Falsch. Am 31. Dezember 2023 wies die Schweiz eine ständige Wohnbevölkerung von etwas mehr als 8’960’800 Personen und ein BIP von 795,3 Milliarden Schweizer Franken auf, was einem BIP pro Kopf von rund 88’753 Franken und einem Rückgang von -0,1 Prozent gegenüber dem Vorjahr entspricht.
«Ohne die dringend benötigten Arbeitskräfte aus dem EU-Raum drohen Firmenwegzüge, ein Verlust von Steuereinnahmen, weniger Innovation, eine schlechtere Versorgung und ein abnehmendes Serviceniveau.»

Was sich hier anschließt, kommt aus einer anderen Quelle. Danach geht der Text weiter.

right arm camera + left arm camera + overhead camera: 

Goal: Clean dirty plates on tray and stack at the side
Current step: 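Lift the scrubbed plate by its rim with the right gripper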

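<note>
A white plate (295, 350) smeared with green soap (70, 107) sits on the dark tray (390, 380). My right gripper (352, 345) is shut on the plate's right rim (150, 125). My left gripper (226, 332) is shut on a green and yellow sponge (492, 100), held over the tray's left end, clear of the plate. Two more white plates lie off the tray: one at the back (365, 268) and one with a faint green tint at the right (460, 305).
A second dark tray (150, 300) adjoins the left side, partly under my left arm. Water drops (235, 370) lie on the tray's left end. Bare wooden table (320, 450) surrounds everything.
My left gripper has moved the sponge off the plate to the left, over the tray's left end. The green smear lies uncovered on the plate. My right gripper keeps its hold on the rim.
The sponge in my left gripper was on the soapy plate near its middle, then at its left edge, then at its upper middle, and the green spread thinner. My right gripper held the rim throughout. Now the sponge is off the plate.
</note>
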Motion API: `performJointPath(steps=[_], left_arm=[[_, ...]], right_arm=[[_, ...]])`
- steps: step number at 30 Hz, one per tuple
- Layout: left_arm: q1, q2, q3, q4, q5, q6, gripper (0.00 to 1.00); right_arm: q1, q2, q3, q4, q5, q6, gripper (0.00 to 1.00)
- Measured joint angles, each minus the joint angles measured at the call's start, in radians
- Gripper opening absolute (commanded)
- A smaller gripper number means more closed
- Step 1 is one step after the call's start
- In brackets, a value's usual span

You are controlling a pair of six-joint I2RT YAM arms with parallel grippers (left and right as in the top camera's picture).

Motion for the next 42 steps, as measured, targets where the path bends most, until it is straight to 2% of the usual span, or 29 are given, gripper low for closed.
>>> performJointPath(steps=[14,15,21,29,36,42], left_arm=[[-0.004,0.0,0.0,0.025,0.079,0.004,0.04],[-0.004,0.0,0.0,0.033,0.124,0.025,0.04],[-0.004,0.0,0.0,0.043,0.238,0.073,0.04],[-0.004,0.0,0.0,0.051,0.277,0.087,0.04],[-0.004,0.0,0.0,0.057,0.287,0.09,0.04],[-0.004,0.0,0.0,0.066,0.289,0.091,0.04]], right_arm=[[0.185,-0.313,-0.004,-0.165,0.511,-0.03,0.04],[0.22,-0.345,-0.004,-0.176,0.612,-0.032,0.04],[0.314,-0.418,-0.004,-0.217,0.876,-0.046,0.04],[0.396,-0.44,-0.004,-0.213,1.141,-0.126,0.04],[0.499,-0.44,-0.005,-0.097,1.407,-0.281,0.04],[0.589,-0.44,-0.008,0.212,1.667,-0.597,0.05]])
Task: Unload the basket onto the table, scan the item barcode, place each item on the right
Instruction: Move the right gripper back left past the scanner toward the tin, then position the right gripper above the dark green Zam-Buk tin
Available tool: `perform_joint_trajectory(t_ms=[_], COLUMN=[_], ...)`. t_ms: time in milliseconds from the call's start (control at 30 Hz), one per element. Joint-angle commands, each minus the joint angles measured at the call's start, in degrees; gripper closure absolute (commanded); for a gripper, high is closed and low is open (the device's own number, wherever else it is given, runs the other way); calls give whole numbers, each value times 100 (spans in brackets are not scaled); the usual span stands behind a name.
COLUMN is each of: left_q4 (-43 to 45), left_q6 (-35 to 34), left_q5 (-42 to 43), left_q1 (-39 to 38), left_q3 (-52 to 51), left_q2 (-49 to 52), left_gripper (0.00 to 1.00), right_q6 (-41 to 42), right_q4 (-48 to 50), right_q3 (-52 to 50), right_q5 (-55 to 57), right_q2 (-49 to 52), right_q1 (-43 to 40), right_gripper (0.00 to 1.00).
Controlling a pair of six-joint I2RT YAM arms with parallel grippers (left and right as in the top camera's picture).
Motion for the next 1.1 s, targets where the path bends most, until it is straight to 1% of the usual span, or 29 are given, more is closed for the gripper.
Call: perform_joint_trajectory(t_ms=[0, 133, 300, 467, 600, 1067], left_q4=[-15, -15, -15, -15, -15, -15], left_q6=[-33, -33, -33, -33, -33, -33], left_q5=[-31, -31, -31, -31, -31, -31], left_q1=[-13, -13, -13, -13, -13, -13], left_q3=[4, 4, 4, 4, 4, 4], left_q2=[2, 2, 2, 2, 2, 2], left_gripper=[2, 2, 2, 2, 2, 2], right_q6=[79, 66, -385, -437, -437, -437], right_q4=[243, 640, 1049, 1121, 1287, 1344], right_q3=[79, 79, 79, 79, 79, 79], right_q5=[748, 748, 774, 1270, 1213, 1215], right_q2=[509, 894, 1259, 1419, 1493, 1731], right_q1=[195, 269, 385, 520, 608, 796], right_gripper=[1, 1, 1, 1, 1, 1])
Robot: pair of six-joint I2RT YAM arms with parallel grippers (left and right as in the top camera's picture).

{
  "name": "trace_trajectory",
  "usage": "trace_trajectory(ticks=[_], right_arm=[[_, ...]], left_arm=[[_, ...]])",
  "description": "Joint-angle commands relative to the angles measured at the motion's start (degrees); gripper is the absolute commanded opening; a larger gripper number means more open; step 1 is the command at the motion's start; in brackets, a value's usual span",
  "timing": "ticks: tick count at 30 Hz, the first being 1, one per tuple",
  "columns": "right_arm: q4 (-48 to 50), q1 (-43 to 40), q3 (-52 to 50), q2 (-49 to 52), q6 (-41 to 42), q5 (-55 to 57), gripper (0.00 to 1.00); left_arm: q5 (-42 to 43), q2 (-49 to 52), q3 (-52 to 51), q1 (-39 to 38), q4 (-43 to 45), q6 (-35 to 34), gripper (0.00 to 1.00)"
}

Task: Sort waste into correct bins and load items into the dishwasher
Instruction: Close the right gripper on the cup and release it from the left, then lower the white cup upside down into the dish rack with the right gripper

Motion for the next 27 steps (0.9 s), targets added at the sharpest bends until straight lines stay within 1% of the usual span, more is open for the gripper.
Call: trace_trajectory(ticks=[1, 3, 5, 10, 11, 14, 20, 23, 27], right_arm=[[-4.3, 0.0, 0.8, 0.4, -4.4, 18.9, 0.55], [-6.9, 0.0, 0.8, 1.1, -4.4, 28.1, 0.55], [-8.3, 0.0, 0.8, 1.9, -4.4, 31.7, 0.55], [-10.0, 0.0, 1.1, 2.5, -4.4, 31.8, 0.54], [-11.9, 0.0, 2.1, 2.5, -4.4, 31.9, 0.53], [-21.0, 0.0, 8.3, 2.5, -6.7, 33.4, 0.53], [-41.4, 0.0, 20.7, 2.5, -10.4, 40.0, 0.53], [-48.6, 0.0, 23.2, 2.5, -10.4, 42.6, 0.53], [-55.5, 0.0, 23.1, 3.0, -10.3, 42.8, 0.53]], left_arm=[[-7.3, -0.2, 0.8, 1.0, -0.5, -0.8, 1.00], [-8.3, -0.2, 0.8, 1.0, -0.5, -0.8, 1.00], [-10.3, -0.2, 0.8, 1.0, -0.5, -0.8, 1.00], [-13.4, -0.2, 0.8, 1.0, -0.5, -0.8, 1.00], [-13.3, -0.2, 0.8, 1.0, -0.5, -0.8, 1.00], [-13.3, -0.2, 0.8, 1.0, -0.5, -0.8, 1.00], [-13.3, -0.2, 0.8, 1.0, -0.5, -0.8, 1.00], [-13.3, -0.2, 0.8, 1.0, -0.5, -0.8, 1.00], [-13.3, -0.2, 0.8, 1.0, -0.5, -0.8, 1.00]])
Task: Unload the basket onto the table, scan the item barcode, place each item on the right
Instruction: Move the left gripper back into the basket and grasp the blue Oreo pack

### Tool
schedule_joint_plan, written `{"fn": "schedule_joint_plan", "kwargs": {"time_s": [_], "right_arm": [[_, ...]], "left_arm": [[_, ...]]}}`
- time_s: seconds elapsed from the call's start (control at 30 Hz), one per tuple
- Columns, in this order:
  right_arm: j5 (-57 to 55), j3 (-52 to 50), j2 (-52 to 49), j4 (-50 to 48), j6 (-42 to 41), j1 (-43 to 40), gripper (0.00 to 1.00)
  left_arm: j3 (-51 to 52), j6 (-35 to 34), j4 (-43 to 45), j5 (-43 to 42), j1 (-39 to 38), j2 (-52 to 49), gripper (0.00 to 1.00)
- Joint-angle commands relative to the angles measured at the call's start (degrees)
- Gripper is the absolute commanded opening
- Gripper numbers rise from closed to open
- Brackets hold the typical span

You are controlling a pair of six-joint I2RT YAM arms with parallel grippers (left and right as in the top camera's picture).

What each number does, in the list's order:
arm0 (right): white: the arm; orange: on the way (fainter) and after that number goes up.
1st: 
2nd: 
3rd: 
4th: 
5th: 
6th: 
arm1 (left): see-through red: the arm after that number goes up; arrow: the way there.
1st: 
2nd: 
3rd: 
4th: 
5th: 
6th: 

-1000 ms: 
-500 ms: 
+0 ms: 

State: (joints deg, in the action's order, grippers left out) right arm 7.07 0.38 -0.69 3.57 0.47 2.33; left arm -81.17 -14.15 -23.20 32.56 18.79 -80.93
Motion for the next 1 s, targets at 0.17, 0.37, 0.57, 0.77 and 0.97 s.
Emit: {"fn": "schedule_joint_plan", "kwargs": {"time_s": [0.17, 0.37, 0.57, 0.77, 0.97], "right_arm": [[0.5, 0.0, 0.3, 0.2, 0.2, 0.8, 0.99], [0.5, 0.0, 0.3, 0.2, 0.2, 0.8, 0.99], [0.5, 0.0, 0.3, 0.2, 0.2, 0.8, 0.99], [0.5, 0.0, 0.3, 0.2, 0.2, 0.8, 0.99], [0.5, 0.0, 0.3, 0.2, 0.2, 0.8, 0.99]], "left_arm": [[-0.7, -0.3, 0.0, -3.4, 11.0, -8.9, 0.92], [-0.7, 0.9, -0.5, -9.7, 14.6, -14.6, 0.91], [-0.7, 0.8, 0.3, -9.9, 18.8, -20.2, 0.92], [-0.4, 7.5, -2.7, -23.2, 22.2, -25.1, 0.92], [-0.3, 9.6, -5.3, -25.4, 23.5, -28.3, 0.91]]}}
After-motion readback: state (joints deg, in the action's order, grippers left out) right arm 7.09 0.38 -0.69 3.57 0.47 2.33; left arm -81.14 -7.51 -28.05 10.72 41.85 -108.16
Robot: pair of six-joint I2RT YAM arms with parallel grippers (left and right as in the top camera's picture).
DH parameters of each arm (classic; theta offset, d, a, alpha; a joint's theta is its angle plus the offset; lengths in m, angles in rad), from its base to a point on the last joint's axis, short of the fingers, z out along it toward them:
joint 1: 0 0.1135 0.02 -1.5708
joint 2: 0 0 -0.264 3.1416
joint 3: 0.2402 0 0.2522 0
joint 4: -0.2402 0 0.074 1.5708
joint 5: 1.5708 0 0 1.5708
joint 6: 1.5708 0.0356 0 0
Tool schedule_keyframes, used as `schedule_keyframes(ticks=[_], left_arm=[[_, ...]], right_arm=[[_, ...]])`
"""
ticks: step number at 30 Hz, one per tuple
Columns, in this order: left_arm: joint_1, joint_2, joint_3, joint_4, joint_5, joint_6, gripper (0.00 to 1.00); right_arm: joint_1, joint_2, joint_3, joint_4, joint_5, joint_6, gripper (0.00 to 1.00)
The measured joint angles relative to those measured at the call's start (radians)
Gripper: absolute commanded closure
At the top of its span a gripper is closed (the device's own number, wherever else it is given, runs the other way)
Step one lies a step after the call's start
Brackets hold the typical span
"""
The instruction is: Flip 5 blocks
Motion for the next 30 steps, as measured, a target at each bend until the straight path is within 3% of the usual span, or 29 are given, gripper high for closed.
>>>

Falsch. Der Adecco Group Swiss Job Market Index misst die Zahl der öffentlich ausgeschriebenen Stellen in der Schweiz. Zwischen 2003 und 2023 hat sich die Zahl der offenen Stellen verfünffacht. Und dies, obwohl die Bevölkerung in der Schweiz wegen der Personenfreizügigkeit um 1,5 Millionen gewachsen ist und sich die Zahl der Grenzgänger mehr als verdoppelt hat (+223’000). Die Personenfreizügigkeit stützt zwar das Wirtschaftswachstum, schafft aber auch zusätzlichen Bedarf an Dienstleistungen und Infrastruktur, was wiederum neue Arbeitskräfte erfordert.
- Da viele dieser Arbeitsplätze spezialisierte Fachkräfte benötigen, müssen diese häufig aus dem Ausland rekrutiert werden.
- So entsteht ein sich selbst verstärkender Kreislauf: Mehr Zuwanderung bedeutet mehr Bedarf an Arbeitskräften, was wiederum weitere Zuwanderung erforderlich macht.
- Das Resultat: Die Schweiz wächst in die Breite, statt effizient zu wachsen. Sie wächst ohne Produktivitätssteigerung.